Chiral phonons are concerted mirror-symmetric movements of atomic groups connected by covalent and intermolecular bonds. Such lattice vibrations in crystals of biomolecules should be highly specific to their short- and long-range organizations, but their chiroptical signatures and structure–property relationships remain uncertain. Here we show that terahertz chiroptical spectroscopy enables the registration and attribution of chiral phonons for microscale and nanoscale crystals of amino acids and peptides.
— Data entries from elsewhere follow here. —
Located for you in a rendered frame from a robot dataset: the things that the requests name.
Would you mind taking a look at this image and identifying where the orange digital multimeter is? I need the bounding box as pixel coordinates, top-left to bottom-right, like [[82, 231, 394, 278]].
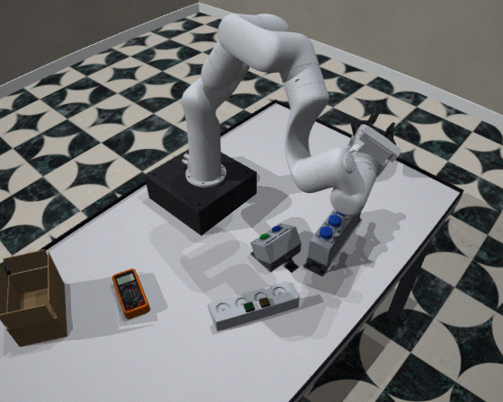
[[112, 268, 150, 319]]

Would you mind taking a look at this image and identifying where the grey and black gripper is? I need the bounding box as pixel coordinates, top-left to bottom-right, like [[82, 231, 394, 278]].
[[347, 111, 396, 177]]

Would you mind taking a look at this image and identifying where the grey button panel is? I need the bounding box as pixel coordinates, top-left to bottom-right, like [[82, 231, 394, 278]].
[[250, 223, 301, 273]]

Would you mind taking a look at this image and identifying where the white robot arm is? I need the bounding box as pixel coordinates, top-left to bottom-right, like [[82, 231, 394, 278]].
[[181, 13, 402, 215]]

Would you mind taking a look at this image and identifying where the black table edge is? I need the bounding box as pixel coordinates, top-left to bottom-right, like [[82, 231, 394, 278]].
[[39, 100, 463, 402]]

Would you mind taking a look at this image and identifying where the brown cardboard box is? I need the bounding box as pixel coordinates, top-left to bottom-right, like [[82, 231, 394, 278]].
[[0, 249, 67, 347]]

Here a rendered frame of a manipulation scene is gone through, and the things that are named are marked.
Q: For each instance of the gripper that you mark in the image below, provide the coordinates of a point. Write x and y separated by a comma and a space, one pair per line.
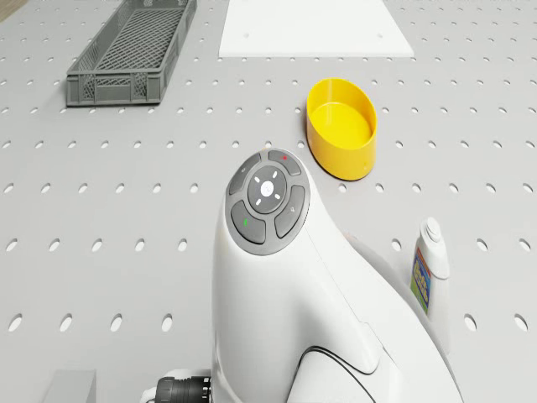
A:
180, 388

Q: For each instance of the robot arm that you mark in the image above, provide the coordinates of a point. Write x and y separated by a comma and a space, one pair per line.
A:
285, 294

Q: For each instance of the grey cube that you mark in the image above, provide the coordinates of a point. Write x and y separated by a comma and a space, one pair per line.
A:
69, 388

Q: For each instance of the white bottle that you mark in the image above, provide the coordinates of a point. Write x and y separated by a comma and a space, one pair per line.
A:
436, 260

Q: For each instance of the yellow bowl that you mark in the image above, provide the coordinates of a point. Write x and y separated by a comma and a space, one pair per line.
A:
340, 138

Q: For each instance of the dark grey basket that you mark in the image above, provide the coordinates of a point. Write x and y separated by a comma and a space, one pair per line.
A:
126, 50

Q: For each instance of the white board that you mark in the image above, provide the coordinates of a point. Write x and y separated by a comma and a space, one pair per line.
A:
310, 29

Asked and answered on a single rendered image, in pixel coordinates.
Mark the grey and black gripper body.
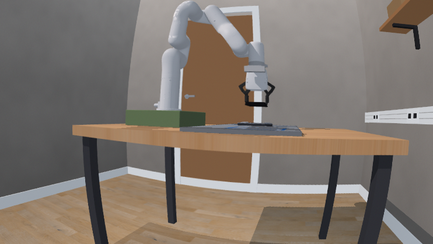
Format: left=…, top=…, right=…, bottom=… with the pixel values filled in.
left=246, top=70, right=268, bottom=91

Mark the black well plate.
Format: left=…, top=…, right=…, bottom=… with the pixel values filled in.
left=245, top=102, right=267, bottom=107

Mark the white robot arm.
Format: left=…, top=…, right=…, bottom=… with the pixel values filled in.
left=154, top=1, right=268, bottom=110

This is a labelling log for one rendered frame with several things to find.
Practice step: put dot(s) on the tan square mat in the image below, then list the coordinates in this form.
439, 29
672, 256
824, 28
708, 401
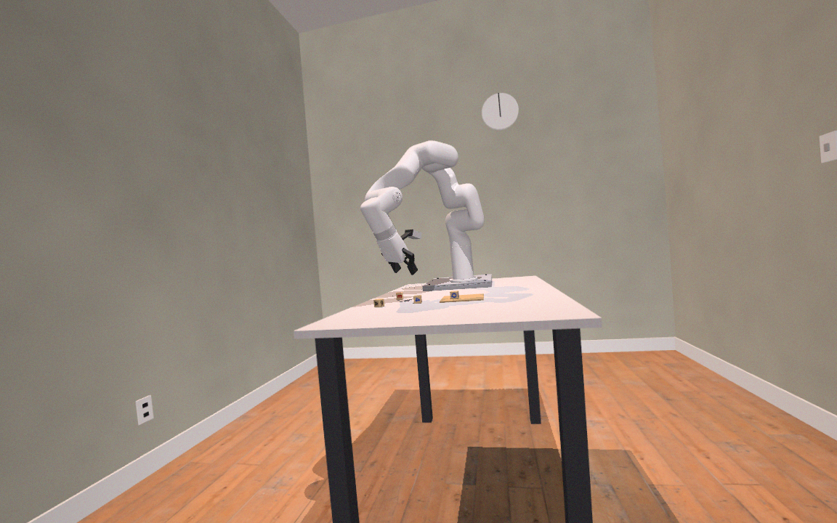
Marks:
469, 297

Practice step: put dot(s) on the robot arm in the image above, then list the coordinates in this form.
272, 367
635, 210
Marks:
436, 158

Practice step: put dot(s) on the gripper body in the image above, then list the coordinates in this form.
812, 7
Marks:
391, 248

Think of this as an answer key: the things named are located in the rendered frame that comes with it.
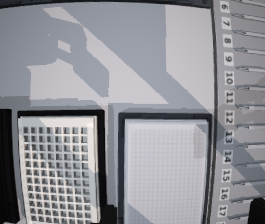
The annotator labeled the white well plate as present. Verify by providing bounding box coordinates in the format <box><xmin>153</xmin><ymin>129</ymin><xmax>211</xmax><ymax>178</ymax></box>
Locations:
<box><xmin>18</xmin><ymin>116</ymin><xmax>101</xmax><ymax>224</ymax></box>

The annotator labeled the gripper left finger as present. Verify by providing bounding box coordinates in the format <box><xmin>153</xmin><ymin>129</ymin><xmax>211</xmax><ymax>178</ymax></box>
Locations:
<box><xmin>91</xmin><ymin>204</ymin><xmax>118</xmax><ymax>224</ymax></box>

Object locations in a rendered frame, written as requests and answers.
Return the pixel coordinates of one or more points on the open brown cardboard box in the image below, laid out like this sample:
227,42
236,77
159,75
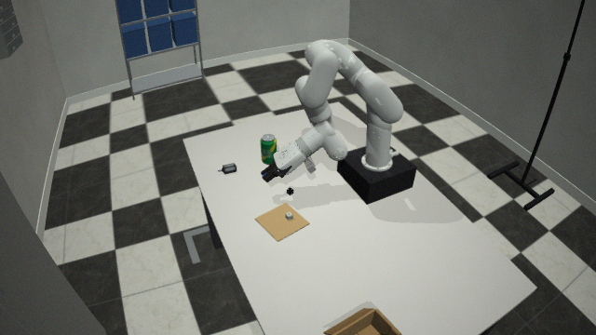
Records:
365,322

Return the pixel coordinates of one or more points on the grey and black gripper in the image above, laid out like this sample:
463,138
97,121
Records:
285,160

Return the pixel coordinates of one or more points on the green soda can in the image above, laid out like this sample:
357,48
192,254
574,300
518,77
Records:
268,148

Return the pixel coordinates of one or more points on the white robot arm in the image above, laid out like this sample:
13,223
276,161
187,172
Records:
313,90

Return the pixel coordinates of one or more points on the tan square mat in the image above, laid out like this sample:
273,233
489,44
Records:
276,224

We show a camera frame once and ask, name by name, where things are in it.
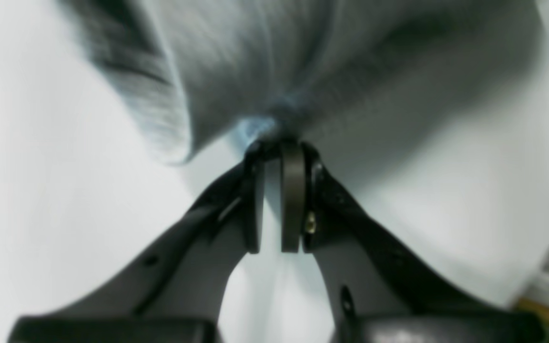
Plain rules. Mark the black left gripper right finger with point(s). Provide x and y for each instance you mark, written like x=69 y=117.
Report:
x=378 y=289

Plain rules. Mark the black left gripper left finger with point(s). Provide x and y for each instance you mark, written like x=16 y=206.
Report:
x=172 y=292

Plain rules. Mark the grey T-shirt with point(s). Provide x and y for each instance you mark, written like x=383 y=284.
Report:
x=187 y=71

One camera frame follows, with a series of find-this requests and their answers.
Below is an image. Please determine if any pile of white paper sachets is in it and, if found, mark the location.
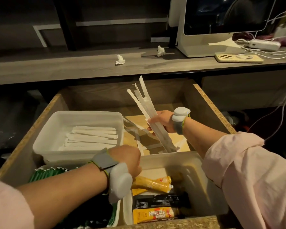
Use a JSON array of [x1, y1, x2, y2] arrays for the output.
[[58, 125, 119, 151]]

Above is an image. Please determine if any deep white plastic bin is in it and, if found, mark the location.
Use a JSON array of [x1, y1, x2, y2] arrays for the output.
[[122, 151, 230, 225]]

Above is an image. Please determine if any shallow white plastic tray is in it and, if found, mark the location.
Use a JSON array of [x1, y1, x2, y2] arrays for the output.
[[33, 111, 124, 163]]

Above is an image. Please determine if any wooden drawer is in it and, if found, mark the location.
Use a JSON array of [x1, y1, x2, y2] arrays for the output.
[[0, 83, 238, 229]]

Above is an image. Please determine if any white container with green packets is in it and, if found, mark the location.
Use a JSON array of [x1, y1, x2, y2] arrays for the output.
[[37, 162, 123, 229]]

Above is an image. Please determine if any white computer monitor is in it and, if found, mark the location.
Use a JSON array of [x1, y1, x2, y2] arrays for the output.
[[176, 0, 278, 58]]

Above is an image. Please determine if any bundle of paper-wrapped sticks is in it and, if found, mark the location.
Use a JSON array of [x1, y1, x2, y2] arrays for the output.
[[126, 75, 180, 153]]

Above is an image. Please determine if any yellow drink sachet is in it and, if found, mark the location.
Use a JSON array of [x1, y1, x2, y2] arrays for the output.
[[133, 176, 172, 186], [132, 184, 174, 195]]

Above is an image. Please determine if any grey white right wrist tracker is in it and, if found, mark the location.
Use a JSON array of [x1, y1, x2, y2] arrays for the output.
[[171, 107, 191, 135]]

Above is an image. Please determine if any person's left forearm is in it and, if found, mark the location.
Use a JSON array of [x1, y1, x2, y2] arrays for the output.
[[14, 162, 110, 229]]

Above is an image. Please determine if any person's pink sleeve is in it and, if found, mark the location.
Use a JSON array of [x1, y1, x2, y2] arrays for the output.
[[0, 177, 35, 229], [201, 131, 286, 229]]

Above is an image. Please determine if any row of green packets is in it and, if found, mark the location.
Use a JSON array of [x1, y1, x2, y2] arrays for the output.
[[29, 166, 79, 184]]

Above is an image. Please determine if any white power adapter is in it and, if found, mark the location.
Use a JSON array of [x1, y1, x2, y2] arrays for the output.
[[249, 39, 282, 51]]

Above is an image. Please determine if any black coffee packet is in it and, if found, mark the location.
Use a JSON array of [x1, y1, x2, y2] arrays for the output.
[[133, 194, 185, 210]]

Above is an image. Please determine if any grey white wrist tracker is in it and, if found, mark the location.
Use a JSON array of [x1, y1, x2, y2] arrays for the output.
[[91, 148, 133, 204], [171, 107, 191, 135]]

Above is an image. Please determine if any person's pink right sleeve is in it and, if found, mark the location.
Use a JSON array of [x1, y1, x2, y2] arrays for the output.
[[201, 131, 286, 229]]

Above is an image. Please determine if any person's right forearm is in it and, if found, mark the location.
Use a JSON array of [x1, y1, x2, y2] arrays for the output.
[[181, 118, 232, 162]]

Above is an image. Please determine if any white cable bundle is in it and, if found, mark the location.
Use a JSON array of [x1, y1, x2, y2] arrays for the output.
[[233, 10, 286, 60]]

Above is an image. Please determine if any yellow red coffee sachet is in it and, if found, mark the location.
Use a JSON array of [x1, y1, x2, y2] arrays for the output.
[[133, 207, 180, 224]]

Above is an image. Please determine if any person's left hand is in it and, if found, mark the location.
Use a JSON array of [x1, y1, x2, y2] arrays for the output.
[[108, 145, 142, 183]]

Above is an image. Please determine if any hanging grey cable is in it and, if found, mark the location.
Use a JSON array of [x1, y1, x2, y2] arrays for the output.
[[247, 82, 286, 142]]

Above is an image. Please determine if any person's pink left sleeve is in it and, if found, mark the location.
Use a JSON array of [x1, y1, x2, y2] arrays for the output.
[[0, 177, 35, 229]]

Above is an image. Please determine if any grey white left wrist tracker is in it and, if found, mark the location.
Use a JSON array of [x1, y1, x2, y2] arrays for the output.
[[91, 148, 133, 204]]

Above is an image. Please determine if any person's right hand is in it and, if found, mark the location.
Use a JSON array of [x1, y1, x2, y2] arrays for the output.
[[147, 110, 176, 136]]

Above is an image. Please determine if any beige smartphone with ring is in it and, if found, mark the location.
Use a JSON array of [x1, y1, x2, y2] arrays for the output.
[[214, 52, 264, 64]]

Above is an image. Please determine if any clear plastic wrapper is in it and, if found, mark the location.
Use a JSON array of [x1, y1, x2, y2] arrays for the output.
[[122, 116, 159, 147]]

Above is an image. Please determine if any white screen on black stand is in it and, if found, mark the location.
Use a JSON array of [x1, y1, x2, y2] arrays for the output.
[[166, 0, 187, 48]]

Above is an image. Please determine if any white charger plug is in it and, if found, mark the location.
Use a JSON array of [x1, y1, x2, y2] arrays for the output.
[[274, 26, 286, 39]]

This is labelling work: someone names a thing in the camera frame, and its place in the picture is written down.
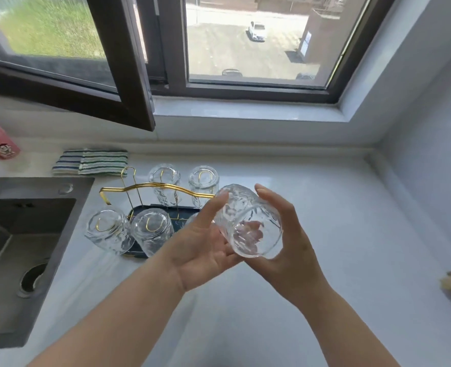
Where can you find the person's right hand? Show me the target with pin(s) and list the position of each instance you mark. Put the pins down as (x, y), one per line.
(290, 256)

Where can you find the person's left hand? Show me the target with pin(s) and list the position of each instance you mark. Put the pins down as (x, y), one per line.
(200, 252)

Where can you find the person's left thumb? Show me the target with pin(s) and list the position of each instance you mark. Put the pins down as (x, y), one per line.
(214, 212)

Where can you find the person's right thumb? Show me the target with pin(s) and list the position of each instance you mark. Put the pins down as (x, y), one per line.
(276, 204)

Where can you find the clear textured glass cup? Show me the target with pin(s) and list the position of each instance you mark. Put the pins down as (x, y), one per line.
(152, 231)
(165, 183)
(108, 231)
(244, 215)
(203, 185)

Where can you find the person's left forearm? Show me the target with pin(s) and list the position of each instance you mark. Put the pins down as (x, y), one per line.
(126, 321)

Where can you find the person's right forearm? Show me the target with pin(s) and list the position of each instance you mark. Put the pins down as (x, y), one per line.
(336, 332)

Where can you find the gold cup rack blue tray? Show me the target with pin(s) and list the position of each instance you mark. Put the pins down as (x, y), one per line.
(141, 187)

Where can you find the green striped dish cloth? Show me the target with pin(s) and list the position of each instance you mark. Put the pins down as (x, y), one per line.
(103, 161)

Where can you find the dark parked car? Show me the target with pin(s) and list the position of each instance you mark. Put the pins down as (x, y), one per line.
(232, 72)
(305, 76)

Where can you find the round grey sink hole cap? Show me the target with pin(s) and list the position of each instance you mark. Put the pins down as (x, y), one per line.
(65, 189)

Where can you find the blue striped dish cloth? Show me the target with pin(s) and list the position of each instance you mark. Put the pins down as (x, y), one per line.
(66, 162)

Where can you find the dark brown open window sash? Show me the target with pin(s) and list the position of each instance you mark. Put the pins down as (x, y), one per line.
(129, 72)

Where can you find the white car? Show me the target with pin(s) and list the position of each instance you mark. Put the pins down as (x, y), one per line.
(258, 31)

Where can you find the brown building outside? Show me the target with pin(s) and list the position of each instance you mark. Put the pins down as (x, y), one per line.
(323, 30)

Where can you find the round sink drain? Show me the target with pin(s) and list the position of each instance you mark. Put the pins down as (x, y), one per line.
(32, 280)

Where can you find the grey steel sink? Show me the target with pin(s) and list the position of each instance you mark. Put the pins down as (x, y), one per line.
(15, 225)

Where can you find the dark brown window frame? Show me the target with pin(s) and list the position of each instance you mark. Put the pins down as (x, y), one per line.
(256, 89)

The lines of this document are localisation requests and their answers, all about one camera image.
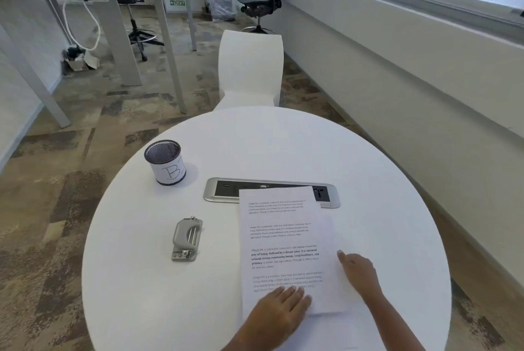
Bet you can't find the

Theoretical analysis and computer simulations indicate that sharp mirror-symmetric bands observed for left- and right-handed enantiomers originate from the collective vibrations of biomolecules interconnected by hydrogen bonds into helical chains. The sensitivity of chiral phonons to minute structural changes can be used to identify physical and chemical differences in seemingly identical formulations of dipeptides used in health supplements. The generality of these findings is demonstrated by chiral phonons observed for amyloid nanofibrils of insulin. Their spectral signatures and polarization rotation strongly depend on their maturation stage, which opens a new door for medical applications of terahertz photonics.

手性声子是通过共价键和分子间键连接的原子团的镜像对称运动。生物分子晶体中的这种晶格振动对于它们的短程和长程组织应该是高度特异性的，但它们的手性特征和结构-性质关系仍然不确定。在这里，我们展示了太赫兹手性光谱能够对氨基酸和肽的微尺度和纳米尺度晶体的手性声子进行注册和归属。理论分析和计算机模拟表明，左旋和右旋对映异构体观察到的尖锐镜像对称带源于通过氢键互连成螺旋链的生物分子的集体振动。手性声子对微小结构变化的敏感性可用于识别保健品中看似相同的二肽配方中的物理和化学差异。这些发现的普遍性通过在胰岛素的淀粉样纳米纤维中观察到的手性声子得到证实。它们的光谱特征和偏振旋转很大程度上取决于它们的成熟阶段，这为太赫兹光子学的医学应用打开了一扇新的大门。